--- Material provided Enclosed Below ---

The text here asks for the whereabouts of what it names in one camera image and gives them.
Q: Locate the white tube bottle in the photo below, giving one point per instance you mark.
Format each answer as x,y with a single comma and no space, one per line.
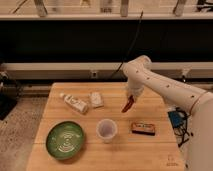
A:
75,103

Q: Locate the white ceramic cup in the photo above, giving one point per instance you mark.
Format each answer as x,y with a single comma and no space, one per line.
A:
106,130

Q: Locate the white folded packet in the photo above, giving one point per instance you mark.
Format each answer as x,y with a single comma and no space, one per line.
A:
96,100

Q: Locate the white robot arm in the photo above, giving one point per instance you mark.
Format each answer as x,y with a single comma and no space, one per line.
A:
193,100

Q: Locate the blue object beside table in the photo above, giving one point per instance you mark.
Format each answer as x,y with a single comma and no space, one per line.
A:
176,119

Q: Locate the wooden table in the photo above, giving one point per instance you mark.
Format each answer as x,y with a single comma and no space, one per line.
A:
128,151

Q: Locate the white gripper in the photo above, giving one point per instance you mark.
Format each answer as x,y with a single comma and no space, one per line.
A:
133,91

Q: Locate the green ceramic bowl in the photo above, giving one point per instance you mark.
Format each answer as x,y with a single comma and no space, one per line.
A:
65,140

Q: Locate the red chili pepper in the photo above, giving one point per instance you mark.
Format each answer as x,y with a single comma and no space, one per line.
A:
128,105

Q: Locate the brown orange box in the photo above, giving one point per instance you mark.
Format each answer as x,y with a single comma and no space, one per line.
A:
142,128

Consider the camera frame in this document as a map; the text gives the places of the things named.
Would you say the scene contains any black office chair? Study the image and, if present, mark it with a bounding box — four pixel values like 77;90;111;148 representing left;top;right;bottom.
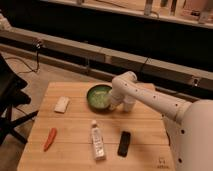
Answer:
0;54;38;145

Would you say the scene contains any black floor cable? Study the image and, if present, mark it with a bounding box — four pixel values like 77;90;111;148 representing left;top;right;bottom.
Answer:
3;39;44;75

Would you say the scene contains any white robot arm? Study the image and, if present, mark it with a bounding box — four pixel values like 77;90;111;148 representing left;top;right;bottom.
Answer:
110;71;213;171

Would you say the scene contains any green ceramic bowl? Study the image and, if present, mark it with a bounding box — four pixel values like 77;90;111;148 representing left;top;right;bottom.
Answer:
86;84;112;111

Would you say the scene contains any orange carrot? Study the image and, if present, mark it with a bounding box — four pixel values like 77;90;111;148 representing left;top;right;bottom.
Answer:
43;128;57;152

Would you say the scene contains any black remote control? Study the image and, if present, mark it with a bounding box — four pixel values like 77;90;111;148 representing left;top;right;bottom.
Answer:
117;131;131;157

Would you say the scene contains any white rectangular sponge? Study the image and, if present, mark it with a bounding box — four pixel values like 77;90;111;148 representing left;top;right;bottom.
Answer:
54;97;70;113

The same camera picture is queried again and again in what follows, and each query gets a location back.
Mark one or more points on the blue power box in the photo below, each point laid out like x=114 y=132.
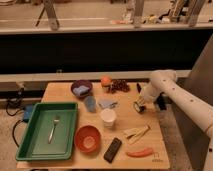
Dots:
x=27 y=113

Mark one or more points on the wooden table board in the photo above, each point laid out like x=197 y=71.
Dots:
x=127 y=118

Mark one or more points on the orange bowl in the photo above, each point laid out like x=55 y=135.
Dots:
x=87 y=139

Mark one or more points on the blue sponge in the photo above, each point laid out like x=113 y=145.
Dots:
x=80 y=90

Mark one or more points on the black remote control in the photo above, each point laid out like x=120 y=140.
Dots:
x=112 y=150

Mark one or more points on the purple bowl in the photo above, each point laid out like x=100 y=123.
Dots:
x=79 y=83

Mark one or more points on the black brush with round head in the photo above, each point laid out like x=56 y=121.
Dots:
x=139 y=104

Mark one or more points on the white paper cup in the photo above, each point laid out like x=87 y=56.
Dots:
x=108 y=116

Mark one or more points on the beige wooden clip tool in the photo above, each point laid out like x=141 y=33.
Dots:
x=134 y=134

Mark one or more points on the bunch of dark grapes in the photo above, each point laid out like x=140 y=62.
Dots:
x=119 y=85

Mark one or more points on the metal spoon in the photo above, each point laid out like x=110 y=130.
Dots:
x=55 y=122

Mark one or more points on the orange fruit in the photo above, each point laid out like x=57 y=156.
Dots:
x=106 y=81

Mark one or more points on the blue plastic cup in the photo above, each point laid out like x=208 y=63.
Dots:
x=90 y=103

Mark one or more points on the green plastic tray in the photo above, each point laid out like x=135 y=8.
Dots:
x=34 y=144

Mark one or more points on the blue cloth piece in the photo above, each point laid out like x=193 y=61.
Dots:
x=107 y=103

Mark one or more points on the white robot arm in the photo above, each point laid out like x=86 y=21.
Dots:
x=200 y=112

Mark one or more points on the orange carrot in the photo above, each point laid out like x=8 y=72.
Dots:
x=144 y=153

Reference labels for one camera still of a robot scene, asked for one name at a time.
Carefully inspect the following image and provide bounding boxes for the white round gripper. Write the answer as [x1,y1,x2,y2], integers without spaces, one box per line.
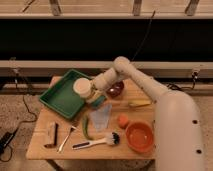
[73,78,100,101]

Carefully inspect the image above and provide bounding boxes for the metal cup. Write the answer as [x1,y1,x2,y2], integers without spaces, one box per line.
[86,96,96,104]

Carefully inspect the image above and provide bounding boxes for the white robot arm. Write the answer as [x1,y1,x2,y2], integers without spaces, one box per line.
[73,56,205,171]

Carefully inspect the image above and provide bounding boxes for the green plastic tray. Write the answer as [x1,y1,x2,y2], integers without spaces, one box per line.
[39,69,90,120]

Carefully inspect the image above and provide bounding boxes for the dark red bowl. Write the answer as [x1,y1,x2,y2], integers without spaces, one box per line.
[106,82,124,98]

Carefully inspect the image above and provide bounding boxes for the green chili pepper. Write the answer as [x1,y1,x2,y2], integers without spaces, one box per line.
[82,116,93,140]

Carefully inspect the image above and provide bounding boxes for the small orange fruit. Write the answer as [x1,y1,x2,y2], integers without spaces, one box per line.
[117,114,129,129]

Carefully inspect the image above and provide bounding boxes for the white dish brush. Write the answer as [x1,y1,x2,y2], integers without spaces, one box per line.
[72,132,120,150]

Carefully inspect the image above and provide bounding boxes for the orange bowl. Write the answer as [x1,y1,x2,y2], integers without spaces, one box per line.
[125,121,154,153]

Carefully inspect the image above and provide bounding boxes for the black power adapter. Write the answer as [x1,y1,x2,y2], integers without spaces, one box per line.
[0,132,14,148]

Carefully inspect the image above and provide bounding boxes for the brown handled scraper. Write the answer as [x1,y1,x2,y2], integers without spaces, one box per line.
[44,122,58,148]

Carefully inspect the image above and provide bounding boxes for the black cable on left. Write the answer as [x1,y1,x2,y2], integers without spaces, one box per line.
[0,71,39,163]

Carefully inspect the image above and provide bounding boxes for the black hanging cable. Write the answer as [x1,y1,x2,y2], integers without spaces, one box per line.
[131,10,157,63]

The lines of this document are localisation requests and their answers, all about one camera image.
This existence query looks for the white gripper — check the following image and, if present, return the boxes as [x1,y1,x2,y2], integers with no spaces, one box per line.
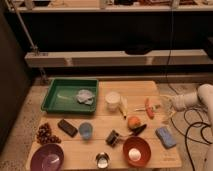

--- End of Enclosed Material provided ---

== Task brief ==
Print every entry exactly. Pictures are not part of the copy.

== Reply ==
The text here asks for the whereabouts of what it names in one camera image and gives them.
Q: Locate the white tube bottle in the photo below, giving one point per instance you mark.
Format each answer as x,y with a single comma and no space, one per line.
A:
75,103

Q: Locate the white ceramic cup in the photo above, giving one point per instance you mark.
Format each answer as x,y with a single comma and no space, one per line.
A:
106,130

Q: Locate the white folded packet in the photo above, giving one point per instance you mark.
Format each answer as x,y with a single comma and no space, one per line.
A:
96,100

Q: Locate the white robot arm in the photo above, giving one point per instance you mark.
Format each answer as x,y with a single comma and no space, one per line.
A:
193,100

Q: Locate the blue object beside table in the photo above, giving one point per instance you mark.
Format each answer as x,y with a single comma and no space, one per line.
A:
176,119

Q: Locate the wooden table in the photo above, giving one point per instance you mark.
Format each answer as x,y with a single comma and no space, one per line.
A:
128,151

Q: Locate the white gripper in the photo above, giving one point per instance you mark.
Format each answer as x,y with a single comma and no space, one per line.
A:
133,91

Q: Locate the green ceramic bowl in the photo above, giving one point per instance you mark.
Format each answer as x,y with a single comma and no space, one per line.
A:
65,140

Q: Locate the red chili pepper in the photo above, giving one point per instance you mark.
Format each answer as x,y with a single comma and no space, one per line.
A:
128,105

Q: Locate the brown orange box in the photo above, giving one point per instance you mark.
Format each answer as x,y with a single comma and no space, one per line.
A:
142,128

Consider the camera frame in this document as a map; the text gives the places of the things named.
Would you say the scene contains any black office chair? Study the image and, if present, mark it with a bounding box — four pixel values like 77;90;111;148 representing left;top;right;bottom.
Answer:
0;54;38;145

Would you say the scene contains any black floor cable? Study the image and, if present, mark it with a bounding box — four pixel values like 77;90;111;148 representing left;top;right;bottom.
Answer:
3;39;44;75

Would you say the scene contains any white robot arm? Study the image and, if present, mark it with a bounding box — four pixel values like 77;90;111;148 representing left;top;right;bottom.
Answer:
110;71;213;171

Would you say the scene contains any green ceramic bowl? Study the image and, if present, mark it with a bounding box — four pixel values like 77;90;111;148 representing left;top;right;bottom.
Answer:
86;84;112;111

Would you say the scene contains any orange carrot? Study the image and, if present, mark it with a bounding box — four pixel values like 77;90;111;148 representing left;top;right;bottom.
Answer:
43;128;57;152

Would you say the scene contains any black remote control? Study the image and, if present, mark it with a bounding box — four pixel values like 77;90;111;148 representing left;top;right;bottom.
Answer:
117;131;131;157

Would you say the scene contains any white rectangular sponge? Study the image and, if present, mark it with a bounding box — four pixel values like 77;90;111;148 representing left;top;right;bottom.
Answer:
54;97;70;113

The same camera picture is queried again and again in what follows, and each query gets a location back.
Mark one or more points on the blue power box in the photo below, each point laid out like x=114 y=132.
Dots:
x=27 y=113

Mark one or more points on the wooden table board in the photo above, each point laid out like x=197 y=71.
Dots:
x=127 y=118

Mark one or more points on the orange bowl in the photo above, each point laid out like x=55 y=135.
Dots:
x=87 y=139

Mark one or more points on the blue sponge in the photo above, each point laid out like x=113 y=145.
Dots:
x=80 y=90

Mark one or more points on the black remote control in the photo above, each point laid out like x=120 y=140.
Dots:
x=112 y=150

Mark one or more points on the purple bowl in the photo above, each point laid out like x=100 y=123.
Dots:
x=79 y=83

Mark one or more points on the black brush with round head in the photo above, each point laid out like x=56 y=121.
Dots:
x=139 y=104

Mark one or more points on the white paper cup in the photo above, each point laid out like x=87 y=56.
Dots:
x=108 y=116

Mark one or more points on the beige wooden clip tool in the photo above, each point laid out like x=141 y=33.
Dots:
x=134 y=134

Mark one or more points on the bunch of dark grapes in the photo above, each point laid out like x=140 y=62.
Dots:
x=119 y=85

Mark one or more points on the metal spoon in the photo above, each point laid out like x=110 y=130.
Dots:
x=55 y=122

Mark one or more points on the orange fruit in the photo above, each point laid out like x=57 y=156.
Dots:
x=106 y=81

Mark one or more points on the blue plastic cup in the photo above, each point laid out like x=208 y=63.
Dots:
x=90 y=103

Mark one or more points on the green plastic tray in the photo above, each point laid out like x=135 y=8.
Dots:
x=34 y=144

Mark one or more points on the blue cloth piece in the photo above, each point laid out like x=193 y=61.
Dots:
x=107 y=103

Mark one or more points on the white robot arm in the photo above, each point laid out like x=86 y=21.
Dots:
x=200 y=112

Mark one or more points on the orange carrot in the photo above, each point laid out like x=8 y=72.
Dots:
x=144 y=153

Reference labels for one camera still of a robot scene, asked for one name at a time.
Carefully inspect the following image and provide bounding boxes for the white round gripper. Write the answer as [x1,y1,x2,y2], integers without spaces, one box per line.
[73,78,100,101]

Carefully inspect the image above and provide bounding boxes for the metal cup. Write the answer as [x1,y1,x2,y2], integers without spaces, one box per line.
[86,96,96,104]

Carefully inspect the image above and provide bounding boxes for the white robot arm. Write the answer as [x1,y1,x2,y2], integers without spaces, one box per line.
[73,56,205,171]

Carefully inspect the image above and provide bounding boxes for the green plastic tray. Write the answer as [x1,y1,x2,y2], integers without spaces, one box per line.
[39,69,90,120]

Carefully inspect the image above and provide bounding boxes for the dark red bowl. Write the answer as [x1,y1,x2,y2], integers without spaces, one box per line.
[106,82,124,98]

Carefully inspect the image above and provide bounding boxes for the green chili pepper. Write the answer as [x1,y1,x2,y2], integers without spaces, one box per line.
[82,116,93,140]

Carefully inspect the image above and provide bounding boxes for the small orange fruit. Write the answer as [x1,y1,x2,y2], integers without spaces, one box per line.
[117,114,129,129]

Carefully inspect the image above and provide bounding boxes for the white dish brush. Write the answer as [x1,y1,x2,y2], integers without spaces, one box per line.
[72,132,120,150]

Carefully inspect the image above and provide bounding boxes for the orange bowl. Write the answer as [x1,y1,x2,y2], integers without spaces, one box per line.
[125,121,154,153]

Carefully inspect the image above and provide bounding boxes for the black power adapter. Write the answer as [x1,y1,x2,y2], integers without spaces, one box per line.
[0,132,14,148]

Carefully inspect the image above and provide bounding boxes for the brown handled scraper. Write the answer as [x1,y1,x2,y2], integers without spaces, one box per line.
[44,122,58,148]

Carefully inspect the image above and provide bounding boxes for the black cable on left. Write the answer as [x1,y1,x2,y2], integers without spaces, one box per line.
[0,71,39,163]

Carefully inspect the image above and provide bounding boxes for the black hanging cable. Write the answer as [x1,y1,x2,y2], integers without spaces, one box per line.
[131,10,157,63]

The lines of this document are localisation requests and their answers, all about one camera image.
This existence query looks for the white gripper — check the following image and, if present, return the boxes as [x1,y1,x2,y2], integers with no spaces, one box per line.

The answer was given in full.